To iterate on this a little more in case others are interested:

Another more elegant solution to handle coplanar faces without the need to change the original scene would be to use two different ray types. One ray type would only handle front faces, the other ray type only back faces.
That needs to be detected inside the anyhit programs to be able to ignore the other condition, and the closest hit program would just return the hit distance, material properties, and maybe some attributes inside the per ray payload.
Then shooting two rays with these two ray types inside the ray generation program would be enough to detect and handle coplanar faces and nested materials.

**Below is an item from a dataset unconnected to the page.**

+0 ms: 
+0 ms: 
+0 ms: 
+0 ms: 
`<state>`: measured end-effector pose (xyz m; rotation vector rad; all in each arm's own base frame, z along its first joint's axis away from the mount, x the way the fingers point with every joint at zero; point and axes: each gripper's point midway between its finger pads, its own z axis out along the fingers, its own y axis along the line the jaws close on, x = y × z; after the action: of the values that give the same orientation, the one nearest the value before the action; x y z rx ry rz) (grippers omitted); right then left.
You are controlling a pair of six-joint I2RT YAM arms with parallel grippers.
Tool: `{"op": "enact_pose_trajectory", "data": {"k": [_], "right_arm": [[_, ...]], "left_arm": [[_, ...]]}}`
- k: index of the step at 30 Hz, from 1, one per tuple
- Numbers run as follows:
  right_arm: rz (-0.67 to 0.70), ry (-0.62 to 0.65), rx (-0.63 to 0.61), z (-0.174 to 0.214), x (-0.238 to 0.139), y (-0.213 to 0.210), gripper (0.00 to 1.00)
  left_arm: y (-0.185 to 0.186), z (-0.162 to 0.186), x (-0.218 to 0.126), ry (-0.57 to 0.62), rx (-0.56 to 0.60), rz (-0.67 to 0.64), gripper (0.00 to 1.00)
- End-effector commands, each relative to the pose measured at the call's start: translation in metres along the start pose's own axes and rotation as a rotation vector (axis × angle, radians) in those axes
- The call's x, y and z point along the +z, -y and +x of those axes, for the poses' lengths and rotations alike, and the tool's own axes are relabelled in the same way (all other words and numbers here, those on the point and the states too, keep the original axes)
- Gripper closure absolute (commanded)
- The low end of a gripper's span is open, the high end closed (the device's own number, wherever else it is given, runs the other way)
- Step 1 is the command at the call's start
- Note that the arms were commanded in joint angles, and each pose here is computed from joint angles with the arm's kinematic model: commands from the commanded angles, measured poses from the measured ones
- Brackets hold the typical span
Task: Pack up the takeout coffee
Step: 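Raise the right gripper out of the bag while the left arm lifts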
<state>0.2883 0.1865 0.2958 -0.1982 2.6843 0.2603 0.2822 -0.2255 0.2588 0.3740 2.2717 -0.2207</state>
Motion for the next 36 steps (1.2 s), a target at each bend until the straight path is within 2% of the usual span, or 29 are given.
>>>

Four resulting cases to be handled inside the ray generation program:
1.) If the two nearest hits are in an epsilon environment around the resulting intersection distance, then that would be the coplanar case and could be handled as single boundary between volumes. In case of a transmission to the adjacent volume, the material information on the top of the material stack would need to be exchanged against the new material.
Note that this also means that the simple scene epsilon method to prevent self-intersections would be applicable.
2.) If the nearest hit is on a front face, handle that as usual and if there is a transmission, push the entered volume’s material information onto the material stack.
3.) If the nearest hit is a on a back face, that must be from the current volume. In case of a transmission event, pop the current material from the material stack.
4.) Nothing got hit. If that was while shooting a volume scattering ray with limited distance, progress to the next volume sample point and calculate the next volume scattering direction and distance. The materials stack remains unchanged.
If that was while outside the volume, no object was hit. End of path.

Depending on additional information known about the scene setup (e.g. no nested materials), the above can also be simplified a little.